→ Prompt:
Word for word, restate the lines of the data from the first through the one containing "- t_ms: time", and nothing else.

Segment Start: Data to examine

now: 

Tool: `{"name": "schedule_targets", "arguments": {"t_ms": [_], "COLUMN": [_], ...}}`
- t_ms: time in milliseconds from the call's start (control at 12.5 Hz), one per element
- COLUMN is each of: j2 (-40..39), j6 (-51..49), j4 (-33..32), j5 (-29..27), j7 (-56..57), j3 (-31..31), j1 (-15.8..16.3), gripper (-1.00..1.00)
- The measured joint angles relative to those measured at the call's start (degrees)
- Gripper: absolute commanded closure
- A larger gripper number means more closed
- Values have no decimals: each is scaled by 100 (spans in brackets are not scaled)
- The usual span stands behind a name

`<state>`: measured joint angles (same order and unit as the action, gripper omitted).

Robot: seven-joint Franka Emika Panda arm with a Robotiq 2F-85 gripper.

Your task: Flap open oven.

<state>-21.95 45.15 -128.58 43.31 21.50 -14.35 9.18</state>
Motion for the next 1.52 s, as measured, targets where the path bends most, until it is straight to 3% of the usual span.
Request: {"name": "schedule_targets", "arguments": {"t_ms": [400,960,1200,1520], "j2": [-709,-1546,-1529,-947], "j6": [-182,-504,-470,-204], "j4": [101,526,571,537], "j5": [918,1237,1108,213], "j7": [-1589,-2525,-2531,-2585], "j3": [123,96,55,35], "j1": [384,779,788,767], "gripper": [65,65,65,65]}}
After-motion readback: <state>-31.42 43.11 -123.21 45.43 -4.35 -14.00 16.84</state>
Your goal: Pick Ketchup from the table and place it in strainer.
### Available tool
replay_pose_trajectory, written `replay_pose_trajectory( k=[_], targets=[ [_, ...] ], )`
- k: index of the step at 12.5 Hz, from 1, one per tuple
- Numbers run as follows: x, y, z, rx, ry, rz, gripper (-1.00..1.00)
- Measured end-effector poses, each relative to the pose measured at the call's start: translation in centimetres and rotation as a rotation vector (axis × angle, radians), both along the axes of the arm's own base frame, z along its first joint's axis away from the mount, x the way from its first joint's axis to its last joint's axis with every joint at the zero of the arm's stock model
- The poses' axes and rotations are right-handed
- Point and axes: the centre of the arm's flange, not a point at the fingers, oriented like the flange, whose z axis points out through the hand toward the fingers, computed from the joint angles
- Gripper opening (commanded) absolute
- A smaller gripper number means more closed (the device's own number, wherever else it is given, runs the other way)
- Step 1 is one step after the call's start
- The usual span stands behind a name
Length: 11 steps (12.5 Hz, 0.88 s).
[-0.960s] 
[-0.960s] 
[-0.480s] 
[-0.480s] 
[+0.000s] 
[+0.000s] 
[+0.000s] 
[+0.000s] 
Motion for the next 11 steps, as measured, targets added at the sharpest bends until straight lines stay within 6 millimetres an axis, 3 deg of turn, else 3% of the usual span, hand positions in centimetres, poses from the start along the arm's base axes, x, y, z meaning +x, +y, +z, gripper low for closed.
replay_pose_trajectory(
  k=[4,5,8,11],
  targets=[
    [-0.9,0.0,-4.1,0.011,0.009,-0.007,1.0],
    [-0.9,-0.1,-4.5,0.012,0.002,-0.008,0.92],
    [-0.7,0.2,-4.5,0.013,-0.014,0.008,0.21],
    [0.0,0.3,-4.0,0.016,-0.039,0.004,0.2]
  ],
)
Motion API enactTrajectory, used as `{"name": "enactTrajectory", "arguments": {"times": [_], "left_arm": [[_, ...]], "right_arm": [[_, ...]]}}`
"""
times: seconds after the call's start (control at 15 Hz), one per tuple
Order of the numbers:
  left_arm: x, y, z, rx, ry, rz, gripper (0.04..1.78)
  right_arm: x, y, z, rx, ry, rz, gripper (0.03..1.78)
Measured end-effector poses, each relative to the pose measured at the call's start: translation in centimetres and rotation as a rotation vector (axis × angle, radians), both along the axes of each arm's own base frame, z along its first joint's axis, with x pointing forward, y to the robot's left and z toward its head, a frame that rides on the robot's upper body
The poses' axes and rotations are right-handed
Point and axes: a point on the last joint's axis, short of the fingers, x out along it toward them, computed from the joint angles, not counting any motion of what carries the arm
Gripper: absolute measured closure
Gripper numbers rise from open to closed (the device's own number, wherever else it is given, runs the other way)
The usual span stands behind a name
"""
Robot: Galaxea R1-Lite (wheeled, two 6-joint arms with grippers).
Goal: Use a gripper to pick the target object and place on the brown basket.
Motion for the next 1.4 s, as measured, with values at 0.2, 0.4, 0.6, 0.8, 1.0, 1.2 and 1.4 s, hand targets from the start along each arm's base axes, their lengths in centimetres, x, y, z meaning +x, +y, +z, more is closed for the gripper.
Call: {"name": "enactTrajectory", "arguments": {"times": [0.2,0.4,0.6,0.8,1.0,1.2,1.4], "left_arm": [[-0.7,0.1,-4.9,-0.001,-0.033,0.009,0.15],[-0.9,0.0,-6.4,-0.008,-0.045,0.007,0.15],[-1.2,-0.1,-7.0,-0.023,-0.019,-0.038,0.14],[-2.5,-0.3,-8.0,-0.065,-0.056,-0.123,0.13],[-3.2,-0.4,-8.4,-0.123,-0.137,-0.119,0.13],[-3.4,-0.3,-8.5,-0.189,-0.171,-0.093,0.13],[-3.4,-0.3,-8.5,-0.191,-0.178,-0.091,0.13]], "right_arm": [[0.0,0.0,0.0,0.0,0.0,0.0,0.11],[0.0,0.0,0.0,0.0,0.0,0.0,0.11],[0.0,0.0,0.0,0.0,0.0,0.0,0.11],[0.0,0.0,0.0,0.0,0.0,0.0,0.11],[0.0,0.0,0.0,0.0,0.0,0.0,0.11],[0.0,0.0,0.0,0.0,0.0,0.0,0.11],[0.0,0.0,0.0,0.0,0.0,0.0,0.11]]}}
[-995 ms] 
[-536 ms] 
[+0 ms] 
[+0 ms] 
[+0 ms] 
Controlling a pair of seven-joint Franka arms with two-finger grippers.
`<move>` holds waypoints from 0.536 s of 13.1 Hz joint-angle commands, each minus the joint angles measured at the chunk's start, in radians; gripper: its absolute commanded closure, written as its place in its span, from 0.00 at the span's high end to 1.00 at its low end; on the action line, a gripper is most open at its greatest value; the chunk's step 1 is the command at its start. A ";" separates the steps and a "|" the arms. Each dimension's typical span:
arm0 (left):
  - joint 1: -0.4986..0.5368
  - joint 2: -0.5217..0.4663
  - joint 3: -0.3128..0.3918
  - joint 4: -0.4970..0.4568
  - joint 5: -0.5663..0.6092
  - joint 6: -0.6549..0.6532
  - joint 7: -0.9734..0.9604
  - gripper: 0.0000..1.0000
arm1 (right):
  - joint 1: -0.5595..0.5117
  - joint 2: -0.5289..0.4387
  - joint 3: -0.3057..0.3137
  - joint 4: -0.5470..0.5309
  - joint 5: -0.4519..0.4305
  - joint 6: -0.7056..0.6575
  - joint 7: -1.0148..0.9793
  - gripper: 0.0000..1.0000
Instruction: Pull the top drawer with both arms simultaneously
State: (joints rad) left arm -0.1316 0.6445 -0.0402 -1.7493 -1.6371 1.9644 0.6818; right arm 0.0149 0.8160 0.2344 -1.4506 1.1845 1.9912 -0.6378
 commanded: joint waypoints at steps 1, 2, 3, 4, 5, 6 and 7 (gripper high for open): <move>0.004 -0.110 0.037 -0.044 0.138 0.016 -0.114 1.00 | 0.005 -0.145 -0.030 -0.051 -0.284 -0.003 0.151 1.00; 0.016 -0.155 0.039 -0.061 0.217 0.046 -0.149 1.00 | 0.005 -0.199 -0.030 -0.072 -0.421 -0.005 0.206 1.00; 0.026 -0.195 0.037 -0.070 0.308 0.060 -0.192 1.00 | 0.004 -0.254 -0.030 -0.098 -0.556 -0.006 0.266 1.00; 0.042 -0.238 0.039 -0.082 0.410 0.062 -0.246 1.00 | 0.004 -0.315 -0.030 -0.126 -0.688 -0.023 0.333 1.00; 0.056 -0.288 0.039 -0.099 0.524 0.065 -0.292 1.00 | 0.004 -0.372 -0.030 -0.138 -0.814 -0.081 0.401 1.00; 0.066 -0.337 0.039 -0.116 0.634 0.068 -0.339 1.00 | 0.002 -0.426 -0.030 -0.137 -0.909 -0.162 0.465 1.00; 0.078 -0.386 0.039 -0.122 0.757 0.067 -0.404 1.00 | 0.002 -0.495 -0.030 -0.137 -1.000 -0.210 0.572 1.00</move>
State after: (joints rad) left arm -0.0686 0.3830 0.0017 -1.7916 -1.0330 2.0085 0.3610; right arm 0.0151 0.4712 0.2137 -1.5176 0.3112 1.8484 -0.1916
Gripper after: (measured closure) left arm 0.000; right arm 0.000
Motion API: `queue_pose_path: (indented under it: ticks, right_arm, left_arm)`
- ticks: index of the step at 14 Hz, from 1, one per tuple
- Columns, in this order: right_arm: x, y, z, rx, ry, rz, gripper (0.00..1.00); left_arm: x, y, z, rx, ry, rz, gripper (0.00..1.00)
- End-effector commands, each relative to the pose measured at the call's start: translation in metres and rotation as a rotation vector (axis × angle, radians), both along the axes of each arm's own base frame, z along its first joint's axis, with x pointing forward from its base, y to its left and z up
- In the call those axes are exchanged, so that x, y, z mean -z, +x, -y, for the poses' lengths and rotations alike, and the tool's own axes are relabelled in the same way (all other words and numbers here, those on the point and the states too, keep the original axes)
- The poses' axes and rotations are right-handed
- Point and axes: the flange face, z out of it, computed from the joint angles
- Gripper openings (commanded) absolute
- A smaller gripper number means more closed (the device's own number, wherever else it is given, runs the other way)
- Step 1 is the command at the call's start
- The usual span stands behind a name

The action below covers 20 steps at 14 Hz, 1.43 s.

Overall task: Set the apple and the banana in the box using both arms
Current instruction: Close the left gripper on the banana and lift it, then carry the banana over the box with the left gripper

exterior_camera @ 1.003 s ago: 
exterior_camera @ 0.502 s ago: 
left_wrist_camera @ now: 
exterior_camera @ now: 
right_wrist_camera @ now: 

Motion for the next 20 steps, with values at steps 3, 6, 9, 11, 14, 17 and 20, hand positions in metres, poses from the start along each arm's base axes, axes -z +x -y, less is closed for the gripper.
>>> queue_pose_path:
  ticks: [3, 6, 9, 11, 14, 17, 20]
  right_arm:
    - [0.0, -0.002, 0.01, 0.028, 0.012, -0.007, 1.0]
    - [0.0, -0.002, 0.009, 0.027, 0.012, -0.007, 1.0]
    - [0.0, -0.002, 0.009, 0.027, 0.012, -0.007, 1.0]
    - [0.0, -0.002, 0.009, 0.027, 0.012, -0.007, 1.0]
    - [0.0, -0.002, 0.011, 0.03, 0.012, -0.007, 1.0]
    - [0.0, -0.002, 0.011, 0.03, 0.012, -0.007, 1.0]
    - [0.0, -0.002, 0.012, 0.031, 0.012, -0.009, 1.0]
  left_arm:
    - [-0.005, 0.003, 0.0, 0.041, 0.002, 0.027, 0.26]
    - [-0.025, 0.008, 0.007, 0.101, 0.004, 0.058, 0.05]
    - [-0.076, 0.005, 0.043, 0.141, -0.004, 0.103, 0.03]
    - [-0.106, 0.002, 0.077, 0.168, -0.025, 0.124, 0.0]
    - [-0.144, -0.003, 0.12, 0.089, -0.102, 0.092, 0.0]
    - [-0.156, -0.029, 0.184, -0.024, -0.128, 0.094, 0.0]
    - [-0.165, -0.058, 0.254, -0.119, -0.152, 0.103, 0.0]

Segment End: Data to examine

→ Result of the exercise:
now: 

Tool: `{"name": "schedule_targets", "arguments": {"t_ms": [_], "COLUMN": [_], ...}}`
- t_ms: time in milliseconds from the call's start (control at 12.5 Hz), one per element

That completes the response to the exercise.